### WORK TASK
The records underneath are to be printed in full and exactly, with no pictures carried over.

### SOURCE DATA
[Start of Attachment]
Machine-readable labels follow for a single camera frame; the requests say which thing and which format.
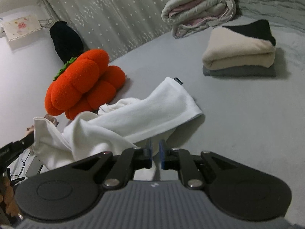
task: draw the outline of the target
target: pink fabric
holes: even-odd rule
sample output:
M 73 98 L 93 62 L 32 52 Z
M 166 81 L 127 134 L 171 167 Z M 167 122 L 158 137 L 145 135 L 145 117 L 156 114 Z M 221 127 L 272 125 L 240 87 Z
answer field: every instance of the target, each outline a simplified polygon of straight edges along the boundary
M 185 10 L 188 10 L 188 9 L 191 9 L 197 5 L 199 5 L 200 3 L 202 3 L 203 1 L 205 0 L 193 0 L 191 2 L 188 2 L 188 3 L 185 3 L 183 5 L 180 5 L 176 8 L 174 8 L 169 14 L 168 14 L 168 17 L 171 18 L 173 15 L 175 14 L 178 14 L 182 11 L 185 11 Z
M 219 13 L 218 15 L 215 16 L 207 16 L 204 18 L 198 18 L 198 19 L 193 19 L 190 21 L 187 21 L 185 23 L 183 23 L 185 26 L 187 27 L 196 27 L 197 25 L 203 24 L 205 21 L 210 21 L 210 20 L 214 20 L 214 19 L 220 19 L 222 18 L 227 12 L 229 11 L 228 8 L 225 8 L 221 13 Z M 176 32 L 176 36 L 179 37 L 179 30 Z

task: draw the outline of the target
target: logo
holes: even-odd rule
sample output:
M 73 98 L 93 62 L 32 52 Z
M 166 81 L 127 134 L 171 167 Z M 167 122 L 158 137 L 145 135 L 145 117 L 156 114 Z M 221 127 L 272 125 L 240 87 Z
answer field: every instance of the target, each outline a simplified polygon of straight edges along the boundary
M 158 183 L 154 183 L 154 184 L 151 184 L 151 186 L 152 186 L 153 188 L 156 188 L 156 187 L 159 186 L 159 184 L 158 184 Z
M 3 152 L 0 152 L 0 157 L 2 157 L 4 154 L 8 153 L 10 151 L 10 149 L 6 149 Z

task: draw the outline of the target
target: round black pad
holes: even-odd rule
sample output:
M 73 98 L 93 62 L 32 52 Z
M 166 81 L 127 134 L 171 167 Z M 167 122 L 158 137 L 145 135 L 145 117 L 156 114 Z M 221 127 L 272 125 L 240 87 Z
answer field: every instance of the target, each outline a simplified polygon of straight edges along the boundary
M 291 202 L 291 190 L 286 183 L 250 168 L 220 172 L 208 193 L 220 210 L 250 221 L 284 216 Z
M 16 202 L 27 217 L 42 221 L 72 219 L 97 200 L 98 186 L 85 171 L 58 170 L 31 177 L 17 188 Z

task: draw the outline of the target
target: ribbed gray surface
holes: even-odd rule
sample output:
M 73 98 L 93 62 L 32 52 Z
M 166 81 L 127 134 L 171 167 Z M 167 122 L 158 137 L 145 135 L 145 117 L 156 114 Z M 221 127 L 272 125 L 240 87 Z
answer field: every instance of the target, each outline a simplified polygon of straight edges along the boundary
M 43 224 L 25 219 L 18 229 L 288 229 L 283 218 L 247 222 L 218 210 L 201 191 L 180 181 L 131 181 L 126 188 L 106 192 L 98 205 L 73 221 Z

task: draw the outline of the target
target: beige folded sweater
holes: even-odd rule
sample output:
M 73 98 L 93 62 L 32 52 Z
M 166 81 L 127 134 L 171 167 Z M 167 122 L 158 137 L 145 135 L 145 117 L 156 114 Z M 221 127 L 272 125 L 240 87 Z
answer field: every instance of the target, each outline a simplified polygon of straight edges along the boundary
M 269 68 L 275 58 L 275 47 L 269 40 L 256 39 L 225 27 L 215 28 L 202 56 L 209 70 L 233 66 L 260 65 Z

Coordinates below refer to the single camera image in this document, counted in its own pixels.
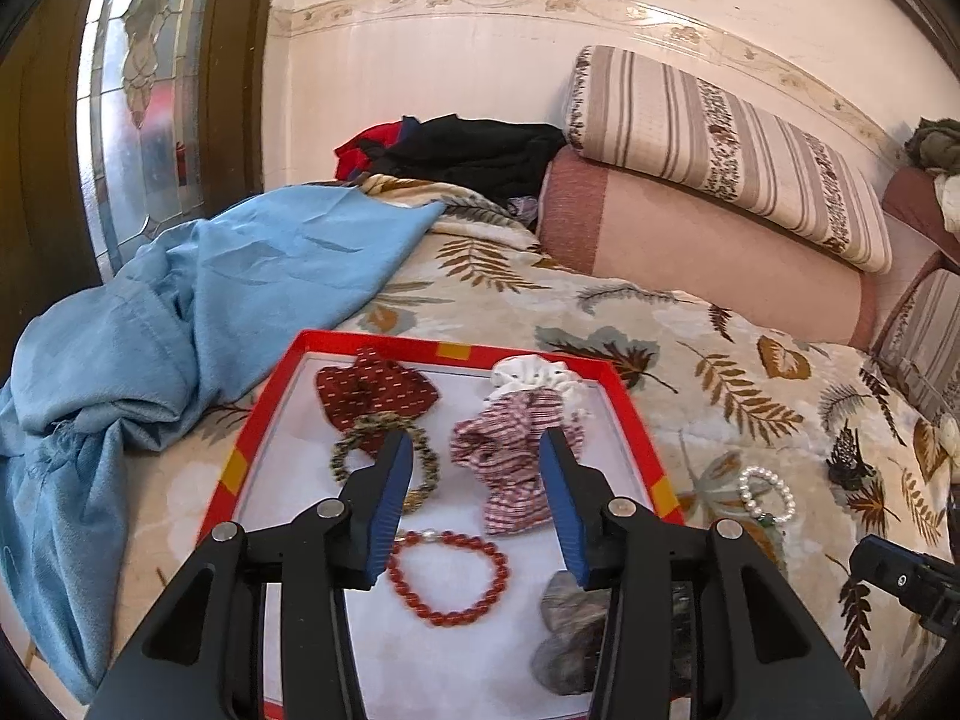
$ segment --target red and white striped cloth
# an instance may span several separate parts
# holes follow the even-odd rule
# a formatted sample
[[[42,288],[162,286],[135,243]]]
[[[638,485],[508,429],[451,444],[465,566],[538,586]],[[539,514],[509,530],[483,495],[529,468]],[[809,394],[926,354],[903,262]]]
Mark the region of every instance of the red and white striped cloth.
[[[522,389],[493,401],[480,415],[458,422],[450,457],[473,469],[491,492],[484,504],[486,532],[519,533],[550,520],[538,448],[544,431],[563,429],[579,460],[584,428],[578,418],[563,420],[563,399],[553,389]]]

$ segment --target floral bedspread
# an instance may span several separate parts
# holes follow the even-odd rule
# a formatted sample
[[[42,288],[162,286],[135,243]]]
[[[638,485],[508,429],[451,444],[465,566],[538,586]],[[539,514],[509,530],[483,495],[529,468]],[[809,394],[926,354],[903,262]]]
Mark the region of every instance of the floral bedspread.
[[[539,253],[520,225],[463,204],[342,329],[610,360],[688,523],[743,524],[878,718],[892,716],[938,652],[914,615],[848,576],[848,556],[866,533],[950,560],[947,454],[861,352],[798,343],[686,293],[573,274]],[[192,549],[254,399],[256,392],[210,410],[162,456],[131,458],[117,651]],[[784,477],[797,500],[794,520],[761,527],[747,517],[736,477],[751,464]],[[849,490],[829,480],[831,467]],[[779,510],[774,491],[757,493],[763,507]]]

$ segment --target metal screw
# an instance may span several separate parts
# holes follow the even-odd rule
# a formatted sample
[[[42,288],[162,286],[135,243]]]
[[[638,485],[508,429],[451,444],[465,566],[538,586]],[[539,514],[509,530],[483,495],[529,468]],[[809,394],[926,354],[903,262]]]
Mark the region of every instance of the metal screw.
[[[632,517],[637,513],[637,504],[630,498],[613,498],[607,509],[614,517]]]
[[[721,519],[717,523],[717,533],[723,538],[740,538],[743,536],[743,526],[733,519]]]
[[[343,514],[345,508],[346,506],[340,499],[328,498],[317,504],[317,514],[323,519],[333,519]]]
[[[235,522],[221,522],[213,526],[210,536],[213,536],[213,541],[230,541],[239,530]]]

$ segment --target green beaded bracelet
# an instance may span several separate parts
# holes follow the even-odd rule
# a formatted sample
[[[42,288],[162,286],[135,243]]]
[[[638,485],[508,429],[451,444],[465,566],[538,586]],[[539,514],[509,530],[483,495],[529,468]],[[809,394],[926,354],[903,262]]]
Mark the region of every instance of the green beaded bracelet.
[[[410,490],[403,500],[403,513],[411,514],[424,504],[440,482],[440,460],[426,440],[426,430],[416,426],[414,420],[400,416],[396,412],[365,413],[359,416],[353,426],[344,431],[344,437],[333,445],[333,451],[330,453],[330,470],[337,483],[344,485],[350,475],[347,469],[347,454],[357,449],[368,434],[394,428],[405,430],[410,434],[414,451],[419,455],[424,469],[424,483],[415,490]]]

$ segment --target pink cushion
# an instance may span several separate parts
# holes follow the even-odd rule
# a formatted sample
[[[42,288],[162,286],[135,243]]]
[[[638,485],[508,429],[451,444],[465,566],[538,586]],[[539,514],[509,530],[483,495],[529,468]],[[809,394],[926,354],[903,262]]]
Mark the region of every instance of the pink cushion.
[End of Attachment]
### RESULT OF THIS TASK
Machine-readable labels follow for a single camera frame; the requests say which thing and which format.
task: draw the outline of the target
target: pink fabric
holes: even-odd rule
sample output:
M 73 98 L 93 62 L 32 52 Z
M 166 81 L 127 134 L 171 167 Z M 167 122 L 158 137 L 145 135 L 145 117 L 156 114 Z M 221 127 L 272 125 L 240 87 Z
answer field: every instance of the target, each outline a simplified polygon of straight edges along the boundary
M 185 10 L 188 10 L 188 9 L 191 9 L 197 5 L 199 5 L 200 3 L 202 3 L 203 1 L 205 0 L 193 0 L 191 2 L 188 2 L 188 3 L 185 3 L 183 5 L 180 5 L 176 8 L 174 8 L 169 14 L 168 14 L 168 17 L 171 18 L 173 15 L 175 14 L 178 14 L 182 11 L 185 11 Z
M 219 13 L 218 15 L 215 16 L 207 16 L 204 18 L 198 18 L 198 19 L 193 19 L 190 21 L 187 21 L 185 23 L 183 23 L 185 26 L 187 27 L 196 27 L 197 25 L 203 24 L 205 21 L 210 21 L 210 20 L 214 20 L 214 19 L 220 19 L 222 18 L 227 12 L 229 11 L 228 8 L 225 8 L 221 13 Z M 176 32 L 176 36 L 179 37 L 179 30 Z

task: draw the outline of the target
target: logo
holes: even-odd rule
sample output:
M 73 98 L 93 62 L 32 52 Z
M 166 81 L 127 134 L 171 167 Z M 167 122 L 158 137 L 145 135 L 145 117 L 156 114 Z M 221 127 L 272 125 L 240 87 Z
answer field: every instance of the target, each outline a simplified polygon of straight edges along the boundary
M 158 183 L 154 183 L 154 184 L 151 184 L 151 186 L 152 186 L 153 188 L 156 188 L 156 187 L 159 186 L 159 184 L 158 184 Z
M 3 152 L 0 152 L 0 157 L 2 157 L 4 154 L 8 153 L 10 151 L 10 149 L 6 149 Z

task: draw the outline of the target
target: round black pad
holes: even-odd rule
sample output:
M 73 98 L 93 62 L 32 52 Z
M 166 81 L 127 134 L 171 167 Z M 167 122 L 158 137 L 145 135 L 145 117 L 156 114 Z M 221 127 L 272 125 L 240 87 Z
answer field: every instance of the target, each outline a simplified polygon of straight edges along the boundary
M 291 202 L 291 190 L 286 183 L 250 168 L 220 172 L 208 193 L 220 210 L 250 221 L 284 216 Z
M 16 202 L 27 217 L 42 221 L 72 219 L 97 200 L 98 186 L 85 171 L 58 170 L 31 177 L 17 188 Z

task: draw the outline of the target
target: ribbed gray surface
holes: even-odd rule
sample output:
M 73 98 L 93 62 L 32 52 Z
M 166 81 L 127 134 L 171 167 Z M 167 122 L 158 137 L 145 135 L 145 117 L 156 114 Z M 221 127 L 272 125 L 240 87 Z
answer field: every instance of the target, each outline a simplified polygon of straight edges along the boundary
M 43 224 L 25 219 L 18 229 L 288 229 L 283 218 L 247 222 L 218 210 L 201 191 L 180 181 L 131 181 L 126 188 L 106 192 L 98 205 L 73 221 Z

task: draw the outline of the target
target: beige folded sweater
holes: even-odd rule
sample output:
M 73 98 L 93 62 L 32 52 Z
M 166 81 L 127 134 L 171 167 Z M 167 122 L 158 137 L 145 135 L 145 117 L 156 114 Z M 221 127 L 272 125 L 240 87 Z
answer field: every instance of the target, each outline a simplified polygon of straight edges along the boundary
M 269 68 L 275 58 L 275 47 L 269 40 L 256 39 L 225 27 L 215 28 L 202 56 L 209 70 L 233 66 L 260 65 Z

Coordinates below refer to the single camera image in this document, counted in its own pixels.
$ segment --target red and white striped cloth
# an instance may span several separate parts
# holes follow the even-odd rule
# a formatted sample
[[[42,288],[162,286],[135,243]]]
[[[638,485],[508,429],[451,444],[465,566],[538,586]],[[539,514],[509,530],[483,495],[529,468]],[[809,394],[926,354],[903,262]]]
Mark the region of every instance of the red and white striped cloth.
[[[522,389],[493,401],[480,415],[458,422],[450,457],[473,469],[491,492],[484,504],[486,532],[519,533],[550,520],[538,448],[544,431],[563,429],[579,460],[584,428],[578,418],[563,420],[563,399],[553,389]]]

$ segment --target floral bedspread
# an instance may span several separate parts
# holes follow the even-odd rule
# a formatted sample
[[[42,288],[162,286],[135,243]]]
[[[638,485],[508,429],[451,444],[465,566],[538,586]],[[539,514],[509,530],[483,495],[529,468]],[[809,394],[926,354],[903,262]]]
Mark the region of every instance of the floral bedspread.
[[[539,253],[520,225],[463,204],[342,329],[610,360],[688,523],[743,524],[878,718],[892,716],[938,652],[914,615],[848,576],[848,556],[866,533],[950,560],[947,454],[861,352],[798,343],[686,293],[573,274]],[[192,549],[254,399],[256,392],[210,410],[162,456],[131,458],[117,651]],[[784,477],[797,500],[794,520],[761,527],[747,517],[736,477],[751,464]],[[849,490],[829,480],[831,467]],[[779,510],[774,491],[757,493],[763,507]]]

$ segment --target metal screw
# an instance may span several separate parts
# holes follow the even-odd rule
# a formatted sample
[[[42,288],[162,286],[135,243]]]
[[[638,485],[508,429],[451,444],[465,566],[538,586]],[[539,514],[509,530],[483,495],[529,468]],[[809,394],[926,354],[903,262]]]
Mark the region of every instance of the metal screw.
[[[632,517],[637,513],[637,504],[630,498],[613,498],[607,509],[614,517]]]
[[[721,519],[717,523],[717,533],[723,538],[740,538],[743,536],[743,526],[733,519]]]
[[[343,514],[345,508],[346,506],[340,499],[328,498],[317,504],[317,514],[323,519],[333,519]]]
[[[235,522],[221,522],[213,526],[210,536],[213,536],[213,541],[230,541],[239,530]]]

$ segment --target green beaded bracelet
# an instance may span several separate parts
# holes follow the even-odd rule
# a formatted sample
[[[42,288],[162,286],[135,243]]]
[[[638,485],[508,429],[451,444],[465,566],[538,586]],[[539,514],[509,530],[483,495],[529,468]],[[809,394],[926,354],[903,262]]]
Mark the region of every instance of the green beaded bracelet.
[[[410,490],[403,500],[403,513],[411,514],[424,504],[440,482],[440,460],[426,440],[426,430],[416,426],[414,420],[400,416],[396,412],[365,413],[359,416],[353,426],[344,431],[344,437],[333,445],[333,451],[330,453],[330,470],[337,483],[344,485],[350,475],[347,469],[347,454],[357,449],[368,434],[394,428],[405,430],[410,434],[414,451],[419,455],[424,469],[424,483],[415,490]]]

$ segment --target pink cushion
# an instance may span several separate parts
# holes follow the even-odd rule
# a formatted sample
[[[42,288],[162,286],[135,243]]]
[[[638,485],[508,429],[451,444],[465,566],[538,586]],[[539,514],[509,530],[483,495],[529,468]],[[809,394],[926,354],[903,262]]]
Mark the region of every instance of the pink cushion.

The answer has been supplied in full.